Le FMI soutient la politique monétaire restrictive de la BEAC : une stratégie maintenue pour maîtriser l’inflation
Le Fonds monétaire international (FMI) a apporté son soutien à la politique monétaire restrictive menée par la Banque des États de l’Afrique Centrale (BEAC) depuis près de trois ans. Cette approbation fait suite aux consultations annuelles du FMI avec la Communauté économique et monétaire de l’Afrique centrale (CEMAC), soulignant la pertinence des choix de la banque centrale régionale face aux défis économiques actuels.

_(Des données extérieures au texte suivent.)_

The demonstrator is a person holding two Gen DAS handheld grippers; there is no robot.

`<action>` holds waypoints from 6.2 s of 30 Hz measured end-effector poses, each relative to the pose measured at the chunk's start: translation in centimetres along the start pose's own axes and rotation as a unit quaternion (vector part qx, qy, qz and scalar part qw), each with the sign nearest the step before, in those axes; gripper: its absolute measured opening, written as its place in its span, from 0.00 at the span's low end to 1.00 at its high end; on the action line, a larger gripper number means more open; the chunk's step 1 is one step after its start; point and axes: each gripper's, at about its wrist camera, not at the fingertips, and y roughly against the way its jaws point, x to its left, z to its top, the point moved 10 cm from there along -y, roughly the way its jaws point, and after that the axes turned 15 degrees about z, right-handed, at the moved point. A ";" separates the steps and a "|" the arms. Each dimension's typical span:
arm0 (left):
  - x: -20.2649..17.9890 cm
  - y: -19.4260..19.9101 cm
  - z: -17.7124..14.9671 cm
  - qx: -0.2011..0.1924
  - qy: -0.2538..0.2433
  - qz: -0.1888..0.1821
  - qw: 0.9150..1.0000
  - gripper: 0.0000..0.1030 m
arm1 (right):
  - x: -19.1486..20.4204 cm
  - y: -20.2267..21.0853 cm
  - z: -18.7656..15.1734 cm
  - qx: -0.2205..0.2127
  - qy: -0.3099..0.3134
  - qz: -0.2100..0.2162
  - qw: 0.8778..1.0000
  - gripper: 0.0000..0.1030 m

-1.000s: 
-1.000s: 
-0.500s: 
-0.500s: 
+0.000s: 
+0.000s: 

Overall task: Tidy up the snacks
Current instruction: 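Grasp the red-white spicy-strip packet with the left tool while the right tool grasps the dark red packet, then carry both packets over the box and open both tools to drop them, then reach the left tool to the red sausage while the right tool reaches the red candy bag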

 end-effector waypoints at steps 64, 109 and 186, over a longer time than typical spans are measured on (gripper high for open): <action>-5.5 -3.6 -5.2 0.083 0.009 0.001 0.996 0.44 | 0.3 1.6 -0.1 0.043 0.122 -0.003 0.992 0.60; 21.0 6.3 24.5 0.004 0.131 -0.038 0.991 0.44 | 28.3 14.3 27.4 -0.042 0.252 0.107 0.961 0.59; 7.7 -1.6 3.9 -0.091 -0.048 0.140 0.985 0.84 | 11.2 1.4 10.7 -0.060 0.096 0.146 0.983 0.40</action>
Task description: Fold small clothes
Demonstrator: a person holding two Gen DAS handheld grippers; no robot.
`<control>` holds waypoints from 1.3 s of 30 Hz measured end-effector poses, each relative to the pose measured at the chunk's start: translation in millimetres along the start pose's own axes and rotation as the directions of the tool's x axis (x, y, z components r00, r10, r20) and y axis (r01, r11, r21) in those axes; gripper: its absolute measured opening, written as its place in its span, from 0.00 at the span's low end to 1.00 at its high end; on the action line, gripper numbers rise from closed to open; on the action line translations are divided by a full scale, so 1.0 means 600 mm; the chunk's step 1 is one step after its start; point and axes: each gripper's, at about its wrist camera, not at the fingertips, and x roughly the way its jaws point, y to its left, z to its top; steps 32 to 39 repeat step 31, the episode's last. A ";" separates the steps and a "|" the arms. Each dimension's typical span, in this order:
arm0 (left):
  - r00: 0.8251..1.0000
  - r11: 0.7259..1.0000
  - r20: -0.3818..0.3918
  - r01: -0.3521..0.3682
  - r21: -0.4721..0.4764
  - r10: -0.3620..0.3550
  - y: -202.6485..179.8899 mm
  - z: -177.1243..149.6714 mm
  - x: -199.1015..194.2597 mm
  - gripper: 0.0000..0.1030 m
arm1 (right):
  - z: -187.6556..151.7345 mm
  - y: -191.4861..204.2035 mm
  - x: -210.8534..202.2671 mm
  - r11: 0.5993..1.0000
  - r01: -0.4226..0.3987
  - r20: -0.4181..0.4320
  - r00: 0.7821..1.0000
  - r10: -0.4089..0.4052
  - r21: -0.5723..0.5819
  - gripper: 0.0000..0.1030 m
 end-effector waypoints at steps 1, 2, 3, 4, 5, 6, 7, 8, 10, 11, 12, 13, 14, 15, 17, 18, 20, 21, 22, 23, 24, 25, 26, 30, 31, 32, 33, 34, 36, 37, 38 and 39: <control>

Le FMI a clairement indiqué que le maintien des taux d’intérêt actuels est justifié par une inflation qui reste supérieure au seuil de convergence communautaire fixé à 3 %. L’institution de Bretton Woods recommande ainsi de ne pas relâcher la politique monétaire tant que cet objectif n’est pas atteint.
Recommandations supplémentaires du FMI
Au-delà du maintien des taux d’intérêt, le FMI insiste sur l’importance de poursuivre la régulation du marché des changes, maintenir des interventions ciblées en matière de liquidités et renforcer les efforts pour remédier à la fragmentation du système bancaire.
Le FMI a souligné que la BEAC devrait maintenir une politique monétaire restrictive et ne réduire ses taux d’intérêt que lorsque des signes tangibles indiqueront que l’inflation se rapproche du critère de convergence régionale et que les risques pour la stabilité extérieure se sont atténués.
Depuis près de trois ans, la BEAC a adopté une posture rigoureuse pour contenir l’inflation et protéger le système bancaire. Cette politique a été renouvelée en septembre 2024, avec le maintien des taux directeurs malgré une inflation en recul. Dans le détail, le taux d’intérêt des appels d’offres reste fixé à 5 %, le taux de la facilité de prêt marginal demeure à 6,75 %, la facilité de dépôt est maintenue à 0 %. Quant aux ratios de réserves obligatoires ils restent inchangés.
En outre, dans un contexte de resserrement monétaire, la BEAC a renforcé son soutien au secteur bancaire en augmentant ses injections nettes de liquidités. Cette action vise à compenser un déficit de liquidités croissant.
Selon les projections, l’inflation dans la zone CEMAC devrait poursuivre son ralentissement et s’établir à 3,1 % d’ici fin 2025. Si cette tendance se confirme, un allègement progressif des conditions monétaires pourrait être envisagé.